Das Ende der Ära von Google naht. Was danach kommt, bringt eigene Probleme mit sich.
Wenn man Google heutzutage etwas fragt – und das passiert etwa acht Milliarden Mal pro Tag –, bekommt man schlechtere Ergebnisse als noch vor zwei, drei oder sogar zehn Jahren. Die obersten Suchergebnisse sind unweigerlich irrelevante Listicles oder Werbelinks, am unteren Ende der ersten Seite finden sich, mit etwas Glück, die gesuchten Informationen. Ab Seite 2 der Suche wird’s abenteuerlich und hat hin und wieder mit der Frage gar nichts mehr zu tun.
Das ist kein Zufall, sondern Absicht – und das Werk einer globalen digitalen Kraftanstrengung. SEO, also Suchmaschinen-Optimierung, soll einzelne Seiten möglichst effizient in der Google-Suche nach oben spülen. Weil das zu gut klappt, werden die Ergebnisse der eigentlichen Suche für die Nutzer*innen immer wertloser. Ganz oben steht, wer den Algorithmus am besten anlockt – dass das nicht unbedingt die beste Informationsquelle ist, versteht sich von selbst.
Kein Wunder, dass sich mehr und mehr Menschen entnervt von Google abwenden. Vor allem die jüngere Generation sucht deutlich häufiger auf YouTube oder sogar TikTok nach Antworten auf allfällige Fragen – dort vermuten sie authentischere Informationen. Dass beide Plattformen tiefgreifende Probleme mit Einseitigkeit und Aufmerksamkeitsoptimierung durch Radikalisierung haben, macht den Trend äußerst problematisch.
Nach SEO kommt AIEO?
SEO hat’s verbockt, aber AI wird’s richten, darauf setzen die Großen der Tech-Branche, seit im letzten Jahr mit Text-zu-Bild-AIs wie Dall-E und Midjourney, vor allem aber mit Large-Language-Models wie ChatGPT der AI-Goldrausch begonnen hat. Der AI-Chatbot ist eine der am schnellsten in den Alltag vieler Menschen integrierten Technologien überhaupt, das belegt eine Nutzerbasis von schwindelerregenden 100 Millionen Usern nur zwei Monate nach dem Start von ChatGPT. Das Bedürfnis nach einem Assistenten, der – eben – die Informationssuche im Netz auf andere Beine stellt, ist gewaltig.

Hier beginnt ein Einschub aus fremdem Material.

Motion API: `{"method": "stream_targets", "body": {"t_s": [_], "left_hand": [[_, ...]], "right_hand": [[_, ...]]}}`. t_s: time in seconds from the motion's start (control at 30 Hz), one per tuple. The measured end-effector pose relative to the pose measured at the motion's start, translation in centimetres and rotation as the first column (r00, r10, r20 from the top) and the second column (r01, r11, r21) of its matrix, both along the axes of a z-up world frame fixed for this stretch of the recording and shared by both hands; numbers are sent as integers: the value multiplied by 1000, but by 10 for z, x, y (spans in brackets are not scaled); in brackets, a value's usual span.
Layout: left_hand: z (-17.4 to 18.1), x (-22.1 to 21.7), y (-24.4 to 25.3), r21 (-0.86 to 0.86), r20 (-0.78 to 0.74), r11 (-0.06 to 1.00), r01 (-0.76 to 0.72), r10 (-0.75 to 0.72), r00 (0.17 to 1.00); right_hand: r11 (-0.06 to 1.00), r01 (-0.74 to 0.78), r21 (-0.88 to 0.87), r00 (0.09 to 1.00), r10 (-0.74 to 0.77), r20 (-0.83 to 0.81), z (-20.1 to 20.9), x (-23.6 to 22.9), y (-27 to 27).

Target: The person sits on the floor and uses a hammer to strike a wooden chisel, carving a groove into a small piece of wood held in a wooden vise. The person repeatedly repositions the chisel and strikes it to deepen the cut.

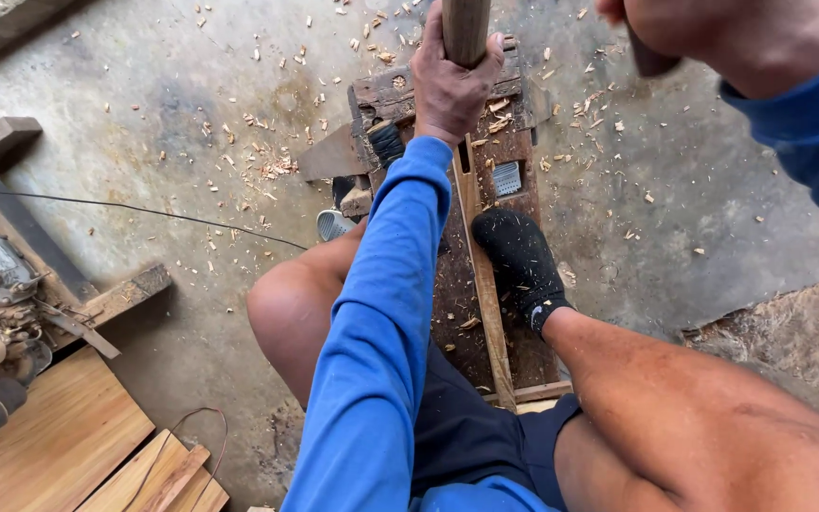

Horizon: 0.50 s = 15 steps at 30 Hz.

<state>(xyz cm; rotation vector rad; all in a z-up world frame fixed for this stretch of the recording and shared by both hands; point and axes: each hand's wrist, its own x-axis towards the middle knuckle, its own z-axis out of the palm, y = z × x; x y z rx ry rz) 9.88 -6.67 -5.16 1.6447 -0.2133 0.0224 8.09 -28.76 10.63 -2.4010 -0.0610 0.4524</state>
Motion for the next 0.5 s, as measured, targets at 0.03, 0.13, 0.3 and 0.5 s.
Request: {"method": "stream_targets", "body": {"t_s": [0.03, 0.13, 0.3, 0.5], "left_hand": [[3, 0, -1, -7, 32, 1000, -19, 19, 999], [4, -1, -3, 10, 25, 1000, -23, 23, 999], [-10, 2, -4, 38, -143, 999, -32, 37, 989], [-2, -1, -5, -38, -183, 999, -3, -4, 983]], "right_hand": [[988, -75, 137, 992, 60, 110, -26, 2, -8], [960, -171, 223, 972, 127, 198, -36, 15, 7], [940, -98, -328, 950, -10, -313, -4, 35, 16], [901, -333, 279, 917, 241, 319, -42, 19, -25]]}}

Von den ethischen und möglicherweise auch existentiellen Gefahren, die mit dem exponentiellen Lernen von AI-Modellen einhergehen, soll hier nicht die Rede sein – stattdessen drängt sich mittelfristig aber eine andere Frage auf. Dass eine AI nur so schlau wie das zugrundeliegende Datenmaterial ist, ist das eine, dass die Chatbots hin und wieder unbekümmert Antworten halluzinieren, das andere – doch die Milliarden-Dollar-Frage ist, wie einfach oder schwer auf die AI-Engines Einfluss ausgeübt werden kann.
Eine ganze globale Industrie von Werbung, Marketing und PR, aber auch von politischen Spindoktoren, NGOs und autoritären Regimen steht bereit, nach den Suchmaschinen-Algorithmen künftig auch die AI-Engines zu »optimieren« – wie das technisch klappen soll, ist noch unklar. Dass es versucht werden wird, scheint hingegen unausweichlich. Bleibt die Binsenweisheit: Künstliche Intelligenz wird auf absehbare Zeit die eigene Kritikfähigkeit nicht ersetzen können. Dass unsere Schulen, Universitäten und Medien exakt diese nicht ausreichend fördern, ist heute tragischer als je zuvor.